TASK GOAL:
Work through the data below and give the number of lines holding "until", nothing more.

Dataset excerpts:
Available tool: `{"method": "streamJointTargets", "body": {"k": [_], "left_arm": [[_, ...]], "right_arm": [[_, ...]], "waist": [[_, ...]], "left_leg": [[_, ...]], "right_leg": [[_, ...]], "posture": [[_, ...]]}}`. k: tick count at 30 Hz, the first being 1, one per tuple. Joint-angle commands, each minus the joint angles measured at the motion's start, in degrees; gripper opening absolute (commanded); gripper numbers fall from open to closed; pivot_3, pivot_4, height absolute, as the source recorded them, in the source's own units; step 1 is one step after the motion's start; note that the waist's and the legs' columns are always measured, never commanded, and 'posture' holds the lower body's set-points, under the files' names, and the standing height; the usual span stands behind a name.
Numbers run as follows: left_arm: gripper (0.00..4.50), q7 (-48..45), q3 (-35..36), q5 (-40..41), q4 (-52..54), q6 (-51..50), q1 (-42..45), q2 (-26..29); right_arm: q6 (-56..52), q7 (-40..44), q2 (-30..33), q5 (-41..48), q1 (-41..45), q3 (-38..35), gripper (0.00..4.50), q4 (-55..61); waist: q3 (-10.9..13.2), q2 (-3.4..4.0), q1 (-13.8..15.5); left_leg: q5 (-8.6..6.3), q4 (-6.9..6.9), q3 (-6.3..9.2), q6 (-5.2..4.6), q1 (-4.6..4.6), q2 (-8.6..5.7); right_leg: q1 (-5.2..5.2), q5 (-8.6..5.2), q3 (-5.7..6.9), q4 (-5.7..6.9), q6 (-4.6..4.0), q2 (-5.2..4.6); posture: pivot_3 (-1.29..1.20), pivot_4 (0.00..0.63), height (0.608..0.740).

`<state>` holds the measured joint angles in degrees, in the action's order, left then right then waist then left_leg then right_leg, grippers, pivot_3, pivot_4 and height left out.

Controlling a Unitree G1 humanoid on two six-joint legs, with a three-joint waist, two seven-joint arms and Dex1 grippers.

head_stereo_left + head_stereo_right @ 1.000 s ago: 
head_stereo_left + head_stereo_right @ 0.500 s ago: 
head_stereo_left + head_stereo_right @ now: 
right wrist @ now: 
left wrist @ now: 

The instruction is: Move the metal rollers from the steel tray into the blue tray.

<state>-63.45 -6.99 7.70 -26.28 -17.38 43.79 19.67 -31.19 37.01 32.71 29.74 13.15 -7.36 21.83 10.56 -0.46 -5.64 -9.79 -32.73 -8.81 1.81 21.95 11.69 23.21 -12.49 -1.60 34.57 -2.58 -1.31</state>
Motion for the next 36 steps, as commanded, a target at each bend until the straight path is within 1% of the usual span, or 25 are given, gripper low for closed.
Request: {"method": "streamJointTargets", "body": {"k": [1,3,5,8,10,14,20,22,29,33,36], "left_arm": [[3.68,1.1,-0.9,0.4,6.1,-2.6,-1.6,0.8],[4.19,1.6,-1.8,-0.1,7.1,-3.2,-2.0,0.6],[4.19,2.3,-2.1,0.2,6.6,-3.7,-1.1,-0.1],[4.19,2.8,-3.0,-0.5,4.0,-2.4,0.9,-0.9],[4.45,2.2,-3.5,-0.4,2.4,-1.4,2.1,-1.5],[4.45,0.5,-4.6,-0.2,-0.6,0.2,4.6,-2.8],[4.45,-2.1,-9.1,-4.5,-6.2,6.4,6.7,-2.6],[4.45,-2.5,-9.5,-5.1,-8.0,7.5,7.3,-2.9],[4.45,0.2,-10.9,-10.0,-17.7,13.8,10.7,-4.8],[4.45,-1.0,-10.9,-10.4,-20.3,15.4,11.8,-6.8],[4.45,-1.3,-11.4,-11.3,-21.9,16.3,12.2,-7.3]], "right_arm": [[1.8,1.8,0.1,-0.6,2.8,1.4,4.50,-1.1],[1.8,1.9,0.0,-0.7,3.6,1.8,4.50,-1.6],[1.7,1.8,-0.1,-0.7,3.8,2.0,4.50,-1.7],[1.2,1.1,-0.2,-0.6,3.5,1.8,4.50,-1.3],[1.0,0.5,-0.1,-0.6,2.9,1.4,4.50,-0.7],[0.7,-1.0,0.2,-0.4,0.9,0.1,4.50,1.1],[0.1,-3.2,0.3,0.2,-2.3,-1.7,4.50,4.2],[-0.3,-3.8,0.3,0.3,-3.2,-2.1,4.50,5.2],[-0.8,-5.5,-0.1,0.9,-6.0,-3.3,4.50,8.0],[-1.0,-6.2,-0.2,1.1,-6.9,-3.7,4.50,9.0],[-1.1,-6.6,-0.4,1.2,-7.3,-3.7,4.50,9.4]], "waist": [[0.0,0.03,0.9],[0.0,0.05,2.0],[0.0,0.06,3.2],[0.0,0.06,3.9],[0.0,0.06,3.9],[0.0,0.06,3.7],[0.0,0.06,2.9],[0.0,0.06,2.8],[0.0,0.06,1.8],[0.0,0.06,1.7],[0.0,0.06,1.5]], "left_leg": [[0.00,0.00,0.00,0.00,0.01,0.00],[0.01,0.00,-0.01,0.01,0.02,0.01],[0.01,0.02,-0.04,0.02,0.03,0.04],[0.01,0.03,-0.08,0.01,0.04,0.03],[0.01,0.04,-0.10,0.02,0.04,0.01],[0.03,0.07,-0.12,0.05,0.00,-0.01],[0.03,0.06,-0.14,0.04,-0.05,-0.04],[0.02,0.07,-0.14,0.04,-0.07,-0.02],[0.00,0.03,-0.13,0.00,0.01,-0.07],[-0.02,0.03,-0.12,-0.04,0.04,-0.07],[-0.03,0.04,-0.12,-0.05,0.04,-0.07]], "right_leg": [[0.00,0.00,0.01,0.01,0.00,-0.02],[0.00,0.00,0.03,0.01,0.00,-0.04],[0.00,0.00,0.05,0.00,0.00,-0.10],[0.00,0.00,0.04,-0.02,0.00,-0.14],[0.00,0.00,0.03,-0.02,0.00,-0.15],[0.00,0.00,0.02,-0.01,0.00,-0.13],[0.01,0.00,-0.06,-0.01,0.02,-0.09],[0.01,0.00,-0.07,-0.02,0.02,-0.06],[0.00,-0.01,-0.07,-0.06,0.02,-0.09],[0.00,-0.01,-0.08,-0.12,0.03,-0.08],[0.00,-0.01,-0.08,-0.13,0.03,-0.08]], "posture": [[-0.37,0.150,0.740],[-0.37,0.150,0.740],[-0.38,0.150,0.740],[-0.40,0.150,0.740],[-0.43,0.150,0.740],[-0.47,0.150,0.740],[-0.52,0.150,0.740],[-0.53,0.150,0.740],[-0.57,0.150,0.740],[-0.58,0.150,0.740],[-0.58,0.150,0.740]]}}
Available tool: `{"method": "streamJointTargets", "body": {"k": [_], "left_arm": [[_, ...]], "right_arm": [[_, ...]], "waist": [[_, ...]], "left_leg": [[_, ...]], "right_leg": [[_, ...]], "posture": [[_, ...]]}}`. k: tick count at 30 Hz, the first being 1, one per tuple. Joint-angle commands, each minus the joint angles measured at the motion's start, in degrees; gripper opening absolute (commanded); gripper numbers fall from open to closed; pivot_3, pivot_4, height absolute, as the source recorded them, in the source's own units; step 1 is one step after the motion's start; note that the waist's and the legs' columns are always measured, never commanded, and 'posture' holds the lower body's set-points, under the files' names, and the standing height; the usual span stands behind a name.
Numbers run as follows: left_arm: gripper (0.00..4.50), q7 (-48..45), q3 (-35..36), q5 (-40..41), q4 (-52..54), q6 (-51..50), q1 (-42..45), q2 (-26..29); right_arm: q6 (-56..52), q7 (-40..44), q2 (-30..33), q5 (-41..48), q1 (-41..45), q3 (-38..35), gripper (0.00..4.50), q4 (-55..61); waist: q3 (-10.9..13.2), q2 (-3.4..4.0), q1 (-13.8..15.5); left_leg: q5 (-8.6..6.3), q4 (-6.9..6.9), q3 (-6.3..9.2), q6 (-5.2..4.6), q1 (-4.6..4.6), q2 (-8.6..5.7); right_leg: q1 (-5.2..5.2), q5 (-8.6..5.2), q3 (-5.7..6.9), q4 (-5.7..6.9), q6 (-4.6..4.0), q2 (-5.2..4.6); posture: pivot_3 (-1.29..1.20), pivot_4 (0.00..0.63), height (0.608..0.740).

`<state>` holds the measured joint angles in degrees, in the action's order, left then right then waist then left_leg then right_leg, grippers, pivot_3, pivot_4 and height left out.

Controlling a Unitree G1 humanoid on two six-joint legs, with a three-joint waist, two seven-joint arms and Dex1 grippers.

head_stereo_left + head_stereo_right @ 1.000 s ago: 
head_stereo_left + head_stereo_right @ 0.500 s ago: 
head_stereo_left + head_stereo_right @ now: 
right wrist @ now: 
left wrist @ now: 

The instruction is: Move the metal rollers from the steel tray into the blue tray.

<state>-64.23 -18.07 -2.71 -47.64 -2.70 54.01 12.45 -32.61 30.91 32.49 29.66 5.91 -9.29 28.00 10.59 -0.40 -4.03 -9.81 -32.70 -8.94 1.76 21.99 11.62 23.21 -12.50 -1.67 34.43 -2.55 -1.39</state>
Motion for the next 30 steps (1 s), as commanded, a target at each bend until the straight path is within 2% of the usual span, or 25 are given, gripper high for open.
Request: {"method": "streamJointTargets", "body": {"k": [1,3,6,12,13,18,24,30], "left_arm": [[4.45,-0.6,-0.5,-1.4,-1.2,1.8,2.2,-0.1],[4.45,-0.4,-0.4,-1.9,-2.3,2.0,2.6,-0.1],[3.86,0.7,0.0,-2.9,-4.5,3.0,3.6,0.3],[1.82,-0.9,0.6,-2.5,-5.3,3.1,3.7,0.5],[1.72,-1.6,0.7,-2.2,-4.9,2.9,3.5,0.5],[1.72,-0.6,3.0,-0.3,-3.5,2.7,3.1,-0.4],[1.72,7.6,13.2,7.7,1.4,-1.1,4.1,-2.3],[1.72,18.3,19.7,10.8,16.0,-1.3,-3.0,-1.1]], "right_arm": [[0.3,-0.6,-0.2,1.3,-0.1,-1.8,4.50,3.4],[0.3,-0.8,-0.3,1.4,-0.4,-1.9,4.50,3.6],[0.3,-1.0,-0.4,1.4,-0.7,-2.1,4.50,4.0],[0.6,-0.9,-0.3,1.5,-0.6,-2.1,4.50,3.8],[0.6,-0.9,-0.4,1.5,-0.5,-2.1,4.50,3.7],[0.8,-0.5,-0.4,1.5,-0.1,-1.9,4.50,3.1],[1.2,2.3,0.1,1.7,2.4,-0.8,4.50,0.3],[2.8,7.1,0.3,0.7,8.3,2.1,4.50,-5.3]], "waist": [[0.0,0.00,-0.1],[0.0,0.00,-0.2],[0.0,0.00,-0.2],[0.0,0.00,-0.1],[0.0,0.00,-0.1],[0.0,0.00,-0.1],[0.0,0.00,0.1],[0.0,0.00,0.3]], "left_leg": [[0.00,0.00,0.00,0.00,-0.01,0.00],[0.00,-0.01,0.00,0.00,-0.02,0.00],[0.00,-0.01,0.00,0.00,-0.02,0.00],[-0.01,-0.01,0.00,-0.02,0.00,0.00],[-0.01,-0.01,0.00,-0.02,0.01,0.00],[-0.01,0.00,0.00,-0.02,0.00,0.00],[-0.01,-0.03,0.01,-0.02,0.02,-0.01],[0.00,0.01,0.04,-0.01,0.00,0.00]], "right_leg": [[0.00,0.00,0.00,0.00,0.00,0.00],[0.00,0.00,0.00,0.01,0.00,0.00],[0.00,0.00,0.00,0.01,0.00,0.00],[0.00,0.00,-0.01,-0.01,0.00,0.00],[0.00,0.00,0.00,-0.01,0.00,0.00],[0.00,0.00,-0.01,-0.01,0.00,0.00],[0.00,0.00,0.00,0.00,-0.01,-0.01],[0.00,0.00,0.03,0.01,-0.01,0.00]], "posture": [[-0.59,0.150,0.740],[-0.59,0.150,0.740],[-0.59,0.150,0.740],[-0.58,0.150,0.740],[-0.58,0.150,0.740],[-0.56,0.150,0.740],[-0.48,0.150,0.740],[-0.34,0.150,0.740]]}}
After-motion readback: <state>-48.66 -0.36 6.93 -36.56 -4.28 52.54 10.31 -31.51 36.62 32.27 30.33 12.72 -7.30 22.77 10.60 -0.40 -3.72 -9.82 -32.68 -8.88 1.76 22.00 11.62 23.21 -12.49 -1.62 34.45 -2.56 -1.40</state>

TASK SOLUTION:
2